::: Dataset content

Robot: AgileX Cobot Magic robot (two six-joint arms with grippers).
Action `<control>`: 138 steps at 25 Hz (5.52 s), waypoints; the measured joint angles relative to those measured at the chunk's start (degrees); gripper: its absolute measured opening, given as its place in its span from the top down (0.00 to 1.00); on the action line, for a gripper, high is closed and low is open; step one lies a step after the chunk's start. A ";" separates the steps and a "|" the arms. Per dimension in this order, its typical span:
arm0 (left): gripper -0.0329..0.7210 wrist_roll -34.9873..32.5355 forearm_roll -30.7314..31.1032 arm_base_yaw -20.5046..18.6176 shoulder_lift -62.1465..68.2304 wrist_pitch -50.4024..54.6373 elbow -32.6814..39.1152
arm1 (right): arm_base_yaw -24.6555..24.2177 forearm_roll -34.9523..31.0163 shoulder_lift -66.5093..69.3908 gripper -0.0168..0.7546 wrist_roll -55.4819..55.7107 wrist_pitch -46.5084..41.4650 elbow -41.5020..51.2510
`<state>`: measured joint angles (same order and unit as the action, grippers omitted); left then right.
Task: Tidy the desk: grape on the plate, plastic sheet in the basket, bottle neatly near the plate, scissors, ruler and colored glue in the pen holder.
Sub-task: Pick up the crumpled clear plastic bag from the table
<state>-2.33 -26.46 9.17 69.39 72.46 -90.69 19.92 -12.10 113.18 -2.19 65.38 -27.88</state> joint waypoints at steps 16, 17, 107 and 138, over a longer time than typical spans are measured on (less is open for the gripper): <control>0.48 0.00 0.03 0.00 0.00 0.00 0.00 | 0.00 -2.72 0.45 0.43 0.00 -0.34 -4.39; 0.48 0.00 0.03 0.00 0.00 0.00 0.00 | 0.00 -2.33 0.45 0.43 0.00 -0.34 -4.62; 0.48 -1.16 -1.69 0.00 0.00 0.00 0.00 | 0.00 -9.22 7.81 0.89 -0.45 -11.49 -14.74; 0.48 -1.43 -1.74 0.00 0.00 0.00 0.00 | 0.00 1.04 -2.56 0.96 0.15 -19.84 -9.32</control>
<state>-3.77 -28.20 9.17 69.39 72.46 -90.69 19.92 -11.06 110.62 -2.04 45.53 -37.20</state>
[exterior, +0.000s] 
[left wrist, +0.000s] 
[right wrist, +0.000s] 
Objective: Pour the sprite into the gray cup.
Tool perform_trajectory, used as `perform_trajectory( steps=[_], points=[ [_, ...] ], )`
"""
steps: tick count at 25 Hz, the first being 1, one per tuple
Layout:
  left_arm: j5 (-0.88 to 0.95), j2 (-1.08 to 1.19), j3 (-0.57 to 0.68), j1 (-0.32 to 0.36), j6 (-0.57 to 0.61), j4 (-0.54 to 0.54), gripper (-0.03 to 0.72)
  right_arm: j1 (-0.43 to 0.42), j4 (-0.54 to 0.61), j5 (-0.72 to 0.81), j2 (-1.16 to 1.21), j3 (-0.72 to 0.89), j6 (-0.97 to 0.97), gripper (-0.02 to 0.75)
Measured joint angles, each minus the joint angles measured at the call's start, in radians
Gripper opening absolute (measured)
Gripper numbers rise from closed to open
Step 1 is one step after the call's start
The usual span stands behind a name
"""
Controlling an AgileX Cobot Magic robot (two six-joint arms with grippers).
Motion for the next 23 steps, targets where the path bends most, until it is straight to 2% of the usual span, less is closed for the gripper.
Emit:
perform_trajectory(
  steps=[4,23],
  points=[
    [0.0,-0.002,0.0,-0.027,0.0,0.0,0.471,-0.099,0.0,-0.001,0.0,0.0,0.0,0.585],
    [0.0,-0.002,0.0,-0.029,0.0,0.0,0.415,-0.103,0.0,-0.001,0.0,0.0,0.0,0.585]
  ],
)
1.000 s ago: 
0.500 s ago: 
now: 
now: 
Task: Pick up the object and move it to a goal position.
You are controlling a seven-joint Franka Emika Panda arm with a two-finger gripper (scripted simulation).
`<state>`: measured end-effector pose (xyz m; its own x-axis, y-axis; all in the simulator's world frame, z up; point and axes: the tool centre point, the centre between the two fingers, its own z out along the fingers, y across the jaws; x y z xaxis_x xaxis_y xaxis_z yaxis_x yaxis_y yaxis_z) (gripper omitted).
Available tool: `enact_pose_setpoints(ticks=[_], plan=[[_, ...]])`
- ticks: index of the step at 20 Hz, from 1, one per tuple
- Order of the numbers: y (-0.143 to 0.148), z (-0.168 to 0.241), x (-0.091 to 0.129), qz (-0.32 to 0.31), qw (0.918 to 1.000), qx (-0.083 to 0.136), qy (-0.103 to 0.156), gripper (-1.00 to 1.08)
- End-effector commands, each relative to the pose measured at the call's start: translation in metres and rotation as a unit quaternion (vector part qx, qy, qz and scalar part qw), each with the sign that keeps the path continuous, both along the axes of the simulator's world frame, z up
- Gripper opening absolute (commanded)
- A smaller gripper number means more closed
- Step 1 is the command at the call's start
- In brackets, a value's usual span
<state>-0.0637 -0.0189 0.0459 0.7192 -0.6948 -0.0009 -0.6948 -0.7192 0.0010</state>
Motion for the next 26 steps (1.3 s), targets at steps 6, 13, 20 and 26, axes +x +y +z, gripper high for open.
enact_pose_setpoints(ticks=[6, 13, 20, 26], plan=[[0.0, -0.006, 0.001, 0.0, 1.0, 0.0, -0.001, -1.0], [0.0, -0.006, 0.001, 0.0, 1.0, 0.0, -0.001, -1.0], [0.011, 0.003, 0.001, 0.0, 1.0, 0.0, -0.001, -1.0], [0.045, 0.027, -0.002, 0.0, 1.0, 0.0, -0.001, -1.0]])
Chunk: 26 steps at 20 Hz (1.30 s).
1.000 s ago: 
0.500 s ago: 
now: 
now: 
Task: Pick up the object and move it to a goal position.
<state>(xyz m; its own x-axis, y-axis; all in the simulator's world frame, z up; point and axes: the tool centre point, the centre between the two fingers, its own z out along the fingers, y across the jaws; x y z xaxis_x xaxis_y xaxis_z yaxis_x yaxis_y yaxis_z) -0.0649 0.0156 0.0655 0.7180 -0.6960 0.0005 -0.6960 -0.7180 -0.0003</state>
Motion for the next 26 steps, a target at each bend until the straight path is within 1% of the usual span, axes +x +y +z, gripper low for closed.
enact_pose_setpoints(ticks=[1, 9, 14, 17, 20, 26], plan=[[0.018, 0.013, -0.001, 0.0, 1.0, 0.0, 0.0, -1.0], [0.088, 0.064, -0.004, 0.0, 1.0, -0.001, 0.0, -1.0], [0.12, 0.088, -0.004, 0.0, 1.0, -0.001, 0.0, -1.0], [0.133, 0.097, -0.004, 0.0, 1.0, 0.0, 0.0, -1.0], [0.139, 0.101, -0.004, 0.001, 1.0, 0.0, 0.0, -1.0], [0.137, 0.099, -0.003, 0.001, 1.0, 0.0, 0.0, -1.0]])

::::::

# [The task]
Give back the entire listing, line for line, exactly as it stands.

# [Completed task]
Robot: AgileX Cobot Magic robot (two six-joint arms with grippers).
Action `<control>`: 138 steps at 25 Hz (5.52 s), waypoints; the measured joint angles relative to those measured at the chunk's start (degrees); gripper: its absolute measured opening, given as its place in its span from the top down (0.00 to 1.00); on the action line, for a gripper, high is closed and low is open; step one lies a step after the chunk's start. A ";" separates the steps and a "|" the arms. Per dimension in this order, its typical span:
arm0 (left): gripper -0.0329..0.7210 wrist_roll -34.9873..32.5355 forearm_roll -30.7314..31.1032 arm_base_yaw -20.5046..18.6176 shoulder_lift -62.1465..68.2304 wrist_pitch -50.4024..54.6373 elbow -32.6814..39.1152
arm1 (right): arm_base_yaw -24.6555..24.2177 forearm_roll -34.9523..31.0163 shoulder_lift -66.5093..69.3908 gripper -0.0168..0.7546 wrist_roll -55.4819..55.7107 wrist_pitch -46.5084..41.4650 elbow -41.5020..51.2510
`<state>`: measured joint angles (same order and unit as the action, grippers omitted); left then right.
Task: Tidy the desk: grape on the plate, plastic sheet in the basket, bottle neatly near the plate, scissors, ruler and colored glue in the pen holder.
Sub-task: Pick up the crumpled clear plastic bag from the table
<state>-2.33 -26.46 9.17 69.39 72.46 -90.69 19.92 -12.10 113.18 -2.19 65.38 -27.88</state> joint waypoints at steps 16, 17, 107 and 138, over a longer time than typical spans are measured on (less is open for the gripper): <control>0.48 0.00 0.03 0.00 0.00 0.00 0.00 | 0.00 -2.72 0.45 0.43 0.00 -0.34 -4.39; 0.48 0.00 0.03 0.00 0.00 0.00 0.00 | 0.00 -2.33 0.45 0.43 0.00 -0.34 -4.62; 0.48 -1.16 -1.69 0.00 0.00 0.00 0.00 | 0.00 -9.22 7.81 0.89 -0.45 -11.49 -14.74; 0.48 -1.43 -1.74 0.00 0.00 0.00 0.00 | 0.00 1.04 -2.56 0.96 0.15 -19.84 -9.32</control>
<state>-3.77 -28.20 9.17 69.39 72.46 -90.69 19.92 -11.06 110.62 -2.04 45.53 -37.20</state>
[exterior, +0.000s] 
[left wrist, +0.000s] 
[right wrist, +0.000s] 
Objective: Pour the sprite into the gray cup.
Tool perform_trajectory, used as `perform_trajectory( steps=[_], points=[ [_, ...] ], )`
"""
steps: tick count at 25 Hz, the first being 1, one per tuple
Layout:
  left_arm: j5 (-0.88 to 0.95), j2 (-1.08 to 1.19), j3 (-0.57 to 0.68), j1 (-0.32 to 0.36), j6 (-0.57 to 0.61), j4 (-0.54 to 0.54), gripper (-0.03 to 0.72)
  right_arm: j1 (-0.43 to 0.42), j4 (-0.54 to 0.61), j5 (-0.72 to 0.81), j2 (-1.16 to 1.21), j3 (-0.72 to 0.89), j6 (-0.97 to 0.97), gripper (-0.02 to 0.75)
Measured joint angles, each minus the joint angles measured at the call's start, in radians
Gripper opening absolute (measured)
Gripper numbers rise from closed to open
Step 1 is one step after the call's start
The usual span stands behind a name
"""
Controlling an AgileX Cobot Magic robot (two six-joint arms with grippers).
Motion for the next 23 steps, targets where the path bends most, until it is straight to 2% of the usual span, less is closed for the gripper.
Emit:
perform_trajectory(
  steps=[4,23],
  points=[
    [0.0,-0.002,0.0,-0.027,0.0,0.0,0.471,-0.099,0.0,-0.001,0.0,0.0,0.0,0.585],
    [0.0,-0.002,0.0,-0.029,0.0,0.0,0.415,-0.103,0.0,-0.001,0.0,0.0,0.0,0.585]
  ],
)
1.000 s ago: 
0.500 s ago: 
now: 
now: 
Task: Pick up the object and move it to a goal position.
You are controlling a seven-joint Franka Emika Panda arm with a two-finger gripper (scripted simulation).
`<state>`: measured end-effector pose (xyz m; its own x-axis, y-axis; all in the simulator's world frame, z up; point and axes: the tool centre point, the centre between the two fingers, its own z out along the fingers, y across the jaws; x y z xaxis_x xaxis_y xaxis_z yaxis_x yaxis_y yaxis_z) (gripper omitted).
Available tool: `enact_pose_setpoints(ticks=[_], plan=[[_, ...]])`
- ticks: index of the step at 20 Hz, from 1, one per tuple
- Order of the numbers: y (-0.143 to 0.148), z (-0.168 to 0.241), x (-0.091 to 0.129), qz (-0.32 to 0.31), qw (0.918 to 1.000), qx (-0.083 to 0.136), qy (-0.103 to 0.156), gripper (-1.00 to 1.08)
- End-effector commands, each relative to the pose measured at the call's start: translation in metres and rotation as a unit quaternion (vector part qx, qy, qz and scalar part qw), each with the sign that keeps the path continuous, both along the axes of the simulator's world frame, z up
- Gripper opening absolute (commanded)
- A smaller gripper number means more closed
- Step 1 is the command at the call's start
- In brackets, a value's usual span
<state>-0.0637 -0.0189 0.0459 0.7192 -0.6948 -0.0009 -0.6948 -0.7192 0.0010</state>
Motion for the next 26 steps (1.3 s), targets at steps 6, 13, 20 and 26, axes +x +y +z, gripper high for open.
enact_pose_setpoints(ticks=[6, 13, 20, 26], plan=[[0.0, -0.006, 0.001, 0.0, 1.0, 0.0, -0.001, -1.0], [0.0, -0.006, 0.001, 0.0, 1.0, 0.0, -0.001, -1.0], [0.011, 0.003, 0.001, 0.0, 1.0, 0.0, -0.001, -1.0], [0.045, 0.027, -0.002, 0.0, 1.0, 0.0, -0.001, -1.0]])
Chunk: 26 steps at 20 Hz (1.30 s).
1.000 s ago: 
0.500 s ago: 
now: 
now: 
Task: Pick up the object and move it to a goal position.
<state>(xyz m; its own x-axis, y-axis; all in the simulator's world frame, z up; point and axes: the tool centre point, the centre between the two fingers, its own z out along the fingers, y across the jaws; x y z xaxis_x xaxis_y xaxis_z yaxis_x yaxis_y yaxis_z) -0.0649 0.0156 0.0655 0.7180 -0.6960 0.0005 -0.6960 -0.7180 -0.0003</state>
Motion for the next 26 steps, a target at each bend until the straight path is within 1% of the usual span, axes +x +y +z, gripper low for closed.
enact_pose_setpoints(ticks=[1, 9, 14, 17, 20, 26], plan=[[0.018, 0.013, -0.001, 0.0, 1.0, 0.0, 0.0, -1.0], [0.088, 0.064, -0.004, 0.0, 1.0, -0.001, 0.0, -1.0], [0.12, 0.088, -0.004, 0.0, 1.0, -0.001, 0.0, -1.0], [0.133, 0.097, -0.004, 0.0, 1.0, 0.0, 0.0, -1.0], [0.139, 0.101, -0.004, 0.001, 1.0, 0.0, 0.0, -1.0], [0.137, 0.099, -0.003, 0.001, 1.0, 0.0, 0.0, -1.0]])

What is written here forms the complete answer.